62En de kinderen van Gerson, naar hun huisgezinnen, hadden van den stam van Issaschar, en van den stam van Aser, en van den stam van Nafthali, en van den stam van Manasse in Basan, dertien steden.
63De kinderen van Merári, naar hun huisgezinnen, hadden van den stam van Ruben, en van den stam van Gad, en van den stam van Zebulon, bij het lot, twaalf steden.
64Alzo gaven de kinderen Israëls aan de Levieten deze steden en haar voorsteden.
65En zij gaven ze bij het lot, van den stam der kinderen van Juda, en van den stam der kinderen van Simeon, en van den stam der kinderen van Benjamin, deze steden, dewelke zij bij namen noemden.
66 Aan de overigen nu, uit de huisgezinnen der kinderen van Kahath, dien gewerden steden hunner landpale, van den stam van Efraïm.
67Want zij gaven hun van de vrijsteden, Sichem en haar voorsteden op het gebergte van Efraïm, en Gezer en haar voorsteden,
68En Jokmeam en haar voorsteden, en Beth-hóron en haar voorsteden,
69En Ajálon en haar voorsteden, en Gath-Rimmon en haar voorsteden.
70En uit den halven stam van Manasse: Aner en haar voorsteden, en Bíleam en haar voorsteden. De huisgezinnen der overige kinderen van Kahath hadden deze steden.
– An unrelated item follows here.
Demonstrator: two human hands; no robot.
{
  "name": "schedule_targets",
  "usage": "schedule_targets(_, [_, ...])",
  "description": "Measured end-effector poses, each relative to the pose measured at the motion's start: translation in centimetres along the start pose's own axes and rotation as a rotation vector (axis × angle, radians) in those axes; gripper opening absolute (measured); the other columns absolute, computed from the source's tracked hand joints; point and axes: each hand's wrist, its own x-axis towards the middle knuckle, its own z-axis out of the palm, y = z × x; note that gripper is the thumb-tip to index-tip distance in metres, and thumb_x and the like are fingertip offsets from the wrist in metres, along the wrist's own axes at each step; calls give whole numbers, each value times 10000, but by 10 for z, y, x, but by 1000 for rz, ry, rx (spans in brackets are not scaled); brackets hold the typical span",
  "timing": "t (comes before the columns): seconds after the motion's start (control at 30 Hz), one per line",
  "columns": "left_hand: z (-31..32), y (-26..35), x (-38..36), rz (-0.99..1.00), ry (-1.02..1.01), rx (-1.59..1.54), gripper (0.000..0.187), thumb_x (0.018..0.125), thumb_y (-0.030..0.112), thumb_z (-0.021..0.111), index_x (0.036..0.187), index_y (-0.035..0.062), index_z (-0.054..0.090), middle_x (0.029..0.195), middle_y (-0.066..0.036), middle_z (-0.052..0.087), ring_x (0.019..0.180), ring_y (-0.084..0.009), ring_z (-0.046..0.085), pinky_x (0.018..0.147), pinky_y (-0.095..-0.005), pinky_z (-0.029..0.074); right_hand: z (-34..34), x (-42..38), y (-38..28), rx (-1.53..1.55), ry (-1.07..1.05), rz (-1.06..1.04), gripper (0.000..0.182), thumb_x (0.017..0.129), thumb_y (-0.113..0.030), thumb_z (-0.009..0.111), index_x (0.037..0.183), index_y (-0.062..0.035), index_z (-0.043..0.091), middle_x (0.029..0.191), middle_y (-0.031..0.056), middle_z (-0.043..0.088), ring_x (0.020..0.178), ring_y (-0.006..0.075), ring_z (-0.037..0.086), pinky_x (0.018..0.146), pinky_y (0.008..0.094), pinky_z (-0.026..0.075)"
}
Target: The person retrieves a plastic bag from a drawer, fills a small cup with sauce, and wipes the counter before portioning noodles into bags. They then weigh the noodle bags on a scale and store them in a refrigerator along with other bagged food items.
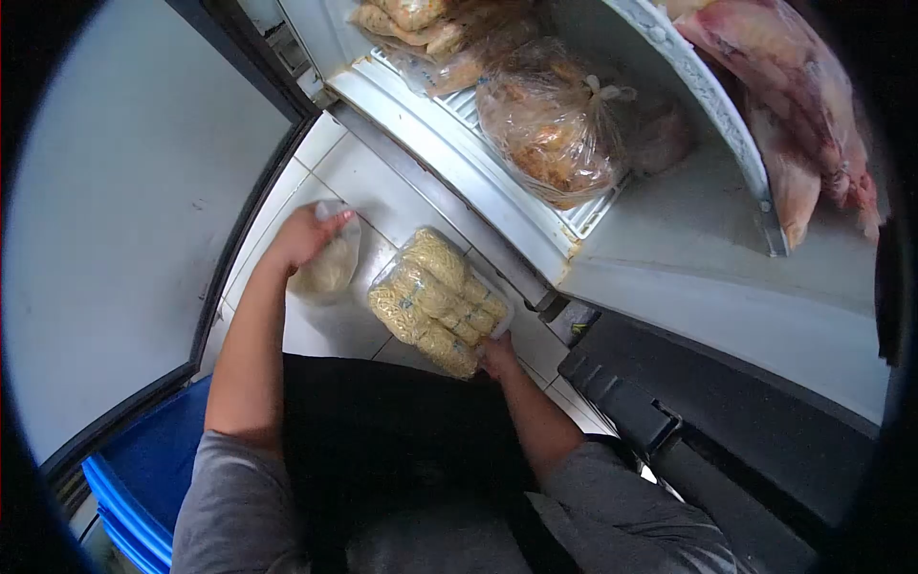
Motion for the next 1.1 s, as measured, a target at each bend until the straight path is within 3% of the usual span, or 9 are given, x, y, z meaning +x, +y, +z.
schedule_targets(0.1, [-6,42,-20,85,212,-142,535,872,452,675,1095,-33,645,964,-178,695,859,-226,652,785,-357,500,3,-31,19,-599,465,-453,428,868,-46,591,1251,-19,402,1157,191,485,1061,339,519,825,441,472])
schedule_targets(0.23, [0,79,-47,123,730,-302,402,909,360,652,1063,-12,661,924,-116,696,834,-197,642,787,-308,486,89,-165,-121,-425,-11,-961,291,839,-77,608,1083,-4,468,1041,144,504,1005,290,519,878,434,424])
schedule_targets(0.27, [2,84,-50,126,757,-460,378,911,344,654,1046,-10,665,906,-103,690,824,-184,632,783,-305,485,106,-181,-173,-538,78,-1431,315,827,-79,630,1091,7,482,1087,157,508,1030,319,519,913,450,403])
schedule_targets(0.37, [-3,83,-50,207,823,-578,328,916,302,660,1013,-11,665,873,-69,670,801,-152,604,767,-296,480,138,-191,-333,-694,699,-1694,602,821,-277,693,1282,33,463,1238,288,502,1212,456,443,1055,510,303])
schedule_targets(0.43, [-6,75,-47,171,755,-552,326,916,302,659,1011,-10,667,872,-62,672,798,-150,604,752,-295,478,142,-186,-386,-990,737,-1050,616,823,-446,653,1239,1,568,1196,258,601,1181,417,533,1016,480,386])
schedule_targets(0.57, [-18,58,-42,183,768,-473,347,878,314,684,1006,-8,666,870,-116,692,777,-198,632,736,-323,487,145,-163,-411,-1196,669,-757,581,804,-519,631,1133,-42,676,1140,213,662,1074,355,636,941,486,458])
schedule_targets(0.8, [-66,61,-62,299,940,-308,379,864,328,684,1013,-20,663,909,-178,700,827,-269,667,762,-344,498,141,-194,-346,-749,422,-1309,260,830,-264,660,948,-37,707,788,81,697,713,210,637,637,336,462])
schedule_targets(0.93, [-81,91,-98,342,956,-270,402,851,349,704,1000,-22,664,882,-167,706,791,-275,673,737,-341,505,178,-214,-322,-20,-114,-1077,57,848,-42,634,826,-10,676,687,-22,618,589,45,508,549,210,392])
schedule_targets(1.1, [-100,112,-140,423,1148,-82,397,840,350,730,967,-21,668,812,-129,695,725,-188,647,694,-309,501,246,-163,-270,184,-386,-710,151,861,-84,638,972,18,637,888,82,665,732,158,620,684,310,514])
71De kinderen van Gerson hadden van de huisgezinnen van den halven stam van Manasse: Golan in Basan en haar voorsteden, en Astharôth, en haar voorsteden.
72En van den stam van Issaschar: Kedes en haar voorsteden, Dobrath en haar voorsteden,
73En Ramoth en haar voorsteden, en Anem en haar voorsteden.
74En van den stam van Aser: Masal en haar voorsteden, en Abdon en haar voorsteden,
75En Hukok en haar voorsteden, en Rehob en haar voorsteden.
76En van den stam van Nafthali: Kedes in Galiléa, en haar voorsteden, en Hammon en haar voorsteden, en Kirjatháïm en haar voorsteden.
77De overige kinderen van Merári hadden van den stam van Zebulon: Rimmóno en haar voorsteden, Thabor en haar voorsteden;
78En aan gene zijde van de Jordaan tegen Jericho, tegen het oosten aan de Jordaan, van den stam van Ruben: Bezer in de woestijn, en haar voorsteden, en Jahza en haar voorsteden,
79En Kedémoth en haar voorsteden, en Méfaäth en haar voorsteden;
80En van den stam van Gad: Ramoth in Gilead, en haar voorsteden, en Mahanáïm en haar voorsteden,
81En Hesbon en haar voorsteden, en Jáëzer en haar voorsteden.